Communicating savings to customers

​When companies quantify the benefits of their solutions, they generally do so for specific usage conditions. However, there is always a large group of customers who do not require the full range of features that high-value solutions offer. For them, the savings communicated for premium solutions are somewhat unrealistic.

VALUE COMMUNICATIONPERCEIVED VALUEPRICE MENU

4/10/20152 min read

A large service company served the consumer market with a single solution that had so far allowed them to be industry leaders. The value customers perceived, both from the brand and the service attributes, was clearly superior to that of competitors. However, the company increasingly felt threatened by the entry of new competitors offering lower-priced services with fewer benefits.

​To stop the loss of market share, management decided to launch a campaign communicating the savings that the company's premium service allowed customers to achieve. Unfortunately, the initiative did not yield the expected results, and customer losses continued at the same pace as before. What did this company do wrong? Were they not able to effectively quantify and communicate the benefits of their value proposition?

Communicating value alone is not enough
The savings communication campaign (economic value) executed by this company would have worked perfectly if all market customers had the same needs. When companies quantify the benefits of their solutions, they generally do so for specific usage conditions.

Customers who use the solution intensively fully perceive the economic value of the value proposition. However, there is always a large group of customers who do not require all the features that high-value solutions offer. For them, the communicated savings of premium solutions are, at best, somewhat unrealistic, because the benefit quantification does not correspond to their actual use of the product or service.

Communicate options
Does this mean that the practice of quantifying and communicating the economic value of a product/service’s benefits is a waste of time? Not really. What happens is that this practice, by itself, does not guarantee customer preference. Since the needs of different customer segments vary, the quantification of benefits perceived by each is also different.
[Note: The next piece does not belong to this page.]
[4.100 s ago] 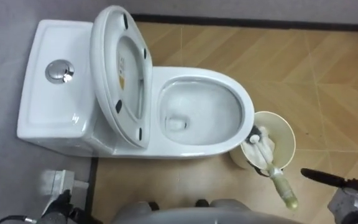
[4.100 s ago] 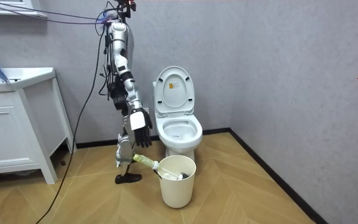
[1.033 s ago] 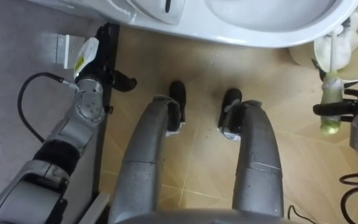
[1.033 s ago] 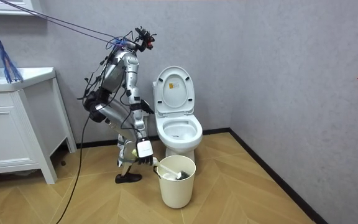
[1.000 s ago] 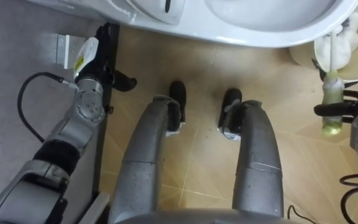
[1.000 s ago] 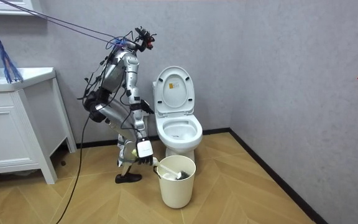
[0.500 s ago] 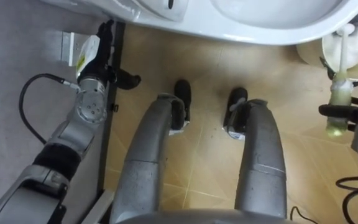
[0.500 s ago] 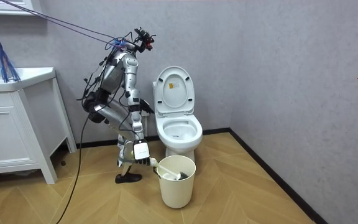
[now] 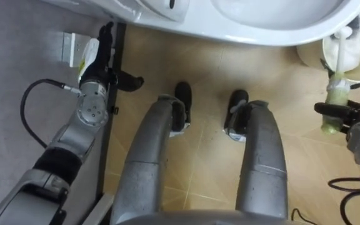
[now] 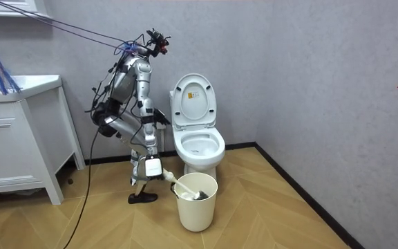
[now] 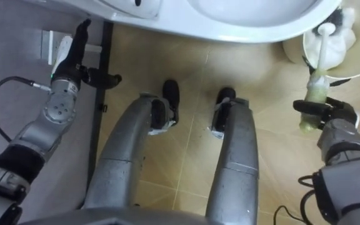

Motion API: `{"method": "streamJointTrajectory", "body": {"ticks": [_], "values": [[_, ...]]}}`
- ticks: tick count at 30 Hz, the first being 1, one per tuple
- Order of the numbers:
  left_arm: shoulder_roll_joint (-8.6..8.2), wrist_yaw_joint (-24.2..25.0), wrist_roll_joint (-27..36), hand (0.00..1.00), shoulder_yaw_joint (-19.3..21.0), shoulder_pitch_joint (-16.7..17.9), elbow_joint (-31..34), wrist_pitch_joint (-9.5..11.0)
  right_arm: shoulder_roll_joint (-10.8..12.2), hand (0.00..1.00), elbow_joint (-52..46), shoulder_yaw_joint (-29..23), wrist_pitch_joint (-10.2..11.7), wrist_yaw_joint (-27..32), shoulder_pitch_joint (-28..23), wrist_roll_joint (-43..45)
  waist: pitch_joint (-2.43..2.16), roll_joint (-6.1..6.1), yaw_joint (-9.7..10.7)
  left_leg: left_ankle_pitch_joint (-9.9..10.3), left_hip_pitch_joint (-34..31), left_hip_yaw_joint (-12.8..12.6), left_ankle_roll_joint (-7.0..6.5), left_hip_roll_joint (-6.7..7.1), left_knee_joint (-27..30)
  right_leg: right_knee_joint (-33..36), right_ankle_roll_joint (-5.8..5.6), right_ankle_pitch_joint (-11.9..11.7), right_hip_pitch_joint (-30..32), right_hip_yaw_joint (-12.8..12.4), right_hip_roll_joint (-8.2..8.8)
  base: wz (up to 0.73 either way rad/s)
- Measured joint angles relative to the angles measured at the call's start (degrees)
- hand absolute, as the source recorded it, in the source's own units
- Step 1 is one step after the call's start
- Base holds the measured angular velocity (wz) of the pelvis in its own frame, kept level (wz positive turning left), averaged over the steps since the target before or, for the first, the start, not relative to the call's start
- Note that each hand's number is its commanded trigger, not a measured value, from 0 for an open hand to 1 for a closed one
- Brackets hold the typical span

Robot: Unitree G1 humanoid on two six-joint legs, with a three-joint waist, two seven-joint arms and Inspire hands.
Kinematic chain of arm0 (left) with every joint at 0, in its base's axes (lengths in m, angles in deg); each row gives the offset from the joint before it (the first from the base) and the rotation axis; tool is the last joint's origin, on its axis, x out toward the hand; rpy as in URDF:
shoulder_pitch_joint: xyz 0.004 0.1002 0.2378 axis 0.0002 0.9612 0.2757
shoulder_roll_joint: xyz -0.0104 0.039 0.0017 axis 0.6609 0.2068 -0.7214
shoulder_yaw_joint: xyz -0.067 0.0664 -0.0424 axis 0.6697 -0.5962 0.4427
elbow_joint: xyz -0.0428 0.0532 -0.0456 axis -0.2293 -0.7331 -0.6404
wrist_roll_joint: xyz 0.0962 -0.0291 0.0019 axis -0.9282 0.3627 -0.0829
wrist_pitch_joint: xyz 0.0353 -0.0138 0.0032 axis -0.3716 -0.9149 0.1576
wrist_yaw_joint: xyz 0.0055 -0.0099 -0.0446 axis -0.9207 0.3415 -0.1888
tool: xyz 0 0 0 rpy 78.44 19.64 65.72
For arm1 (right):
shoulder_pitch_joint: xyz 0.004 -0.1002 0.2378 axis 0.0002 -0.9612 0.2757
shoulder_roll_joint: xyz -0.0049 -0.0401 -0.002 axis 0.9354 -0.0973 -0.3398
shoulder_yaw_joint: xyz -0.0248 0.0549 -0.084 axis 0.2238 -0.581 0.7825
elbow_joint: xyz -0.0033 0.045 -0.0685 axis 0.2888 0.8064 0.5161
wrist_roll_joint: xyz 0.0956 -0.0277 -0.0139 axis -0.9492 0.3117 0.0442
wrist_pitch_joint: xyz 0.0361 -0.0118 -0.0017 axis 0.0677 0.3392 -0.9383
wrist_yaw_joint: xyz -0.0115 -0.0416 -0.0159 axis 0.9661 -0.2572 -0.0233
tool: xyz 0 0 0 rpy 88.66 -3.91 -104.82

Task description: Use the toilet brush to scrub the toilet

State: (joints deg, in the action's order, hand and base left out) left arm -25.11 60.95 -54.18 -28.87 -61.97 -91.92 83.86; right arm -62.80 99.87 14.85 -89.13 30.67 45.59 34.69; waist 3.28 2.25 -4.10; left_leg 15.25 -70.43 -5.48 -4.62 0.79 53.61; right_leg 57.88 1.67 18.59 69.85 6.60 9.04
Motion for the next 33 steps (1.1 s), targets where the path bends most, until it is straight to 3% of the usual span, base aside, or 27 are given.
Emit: {"method": "streamJointTrajectory", "body": {"ticks": [8, 18, 22, 24, 28, 33], "values": [[-0.06, 0.1, -0.2, 0.0, -0.5, 3.1, 0.7, 0.1, 1.6, 1.0, 2.0, -0.1, -1.3, -4.7, -3.8, -7.4, -0.04, -0.12, 0.9, -0.2, 9.5, 0.6, -0.18, 0.03, -3.8, -4.9, -0.7, -0.6, -10.3, 1.2, -0.27, -0.02], [-0.11, 1.5, -1.4, 0.0, -0.1, 8.8, -0.2, 0.1, 6.5, 1.0, 3.6, -2.9, -1.4, -6.9, -8.2, -15.1, -0.74, -1.49, 2.5, -1.6, 25.5, 1.7, 0.21, 0.02, -13.5, -16.3, -1.44, -2.6, -27.5, 3.0, -1.69, 0.01], [-0.28, 1.6, -2.6, 0.0, 1.7, 10.9, -0.2, 0.1, 7.8, 1.0, 3.6, -4.7, -1.4, -7.4, -9.8, -17.4, -0.94, -2.32, 2.6, -1.6, 30.6, 2.0, 0.3, 0.1, -16.2, -19.1, -1.75, -2.8, -32.7, 2.9, -2.22, 0.03], [-0.39, 1.5, -4.3, 0.0, 1.9, 12.0, -0.1, 0.1, 8.1, 1.0, 3.6, -5.9, -1.2, -8.1, -11.1, -18.6, -0.99, -2.34, 2.8, -1.7, 33.7, 2.7, 0.45, 0.18, -17.8, -21.4, -1.86, -2.8, -36.5, 4.0, -2.35, 0.14], [-1.07, 1.6, -7.4, 0.0, 4.7, 14.8, 0.9, 0.3, 8.8, 1.0, 3.5, -8.5, -1.1, -8.7, -13.8, -19.7, -1.55, -2.88, 2.7, -2.0, 37.8, 4.2, 0.9, 0.17, -20.7, -26.0, -2.08, -3.4, -41.9, 5.1, -3.18, 0.14], [-1.62, 1.5, -11.6, 0.0, 9.9, 23.3, 8.6, 0.3, 10.4, 1.0, 1.1, -12.9, -1.0, -9.2, -19.4, -20.3, -2.43, -4.25, 2.7, -2.2, 46.1, 5.0, 1.37, 0.17, -26.3, -33.0, -2.19, -4.3, -51.1, 6.4, -4.01, 0.08]]}}
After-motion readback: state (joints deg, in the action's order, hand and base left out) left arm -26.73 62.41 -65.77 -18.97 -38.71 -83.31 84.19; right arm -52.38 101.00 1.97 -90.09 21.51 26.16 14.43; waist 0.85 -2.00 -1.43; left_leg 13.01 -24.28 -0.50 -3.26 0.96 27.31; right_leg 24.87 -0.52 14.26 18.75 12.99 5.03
Communicating the benefits of a single solution cannot appeal to all customers in a market. For that, it is necessary to offer multiple options, each with different levels of price and value. Additionally, the company must be able to quantify and communicate economic value for any level of usage of the offered solutions. This ensures that any customer, regardless of how much they value the solution’s attributes, finds an attractive quantification of benefits in one of the company’s offered solutions.

In summary...
The company in the example did not fail in quantifying and communicating the benefits of its service. It failed because it only had one type of solution available. It needed to redesign its solution portfolio to include lower-priced and lower-value options for customers with more basic needs. By doing so, it was able to retain high-value customers without lowering prices. More importantly, it could acquire new customers it had previously been unable to serve.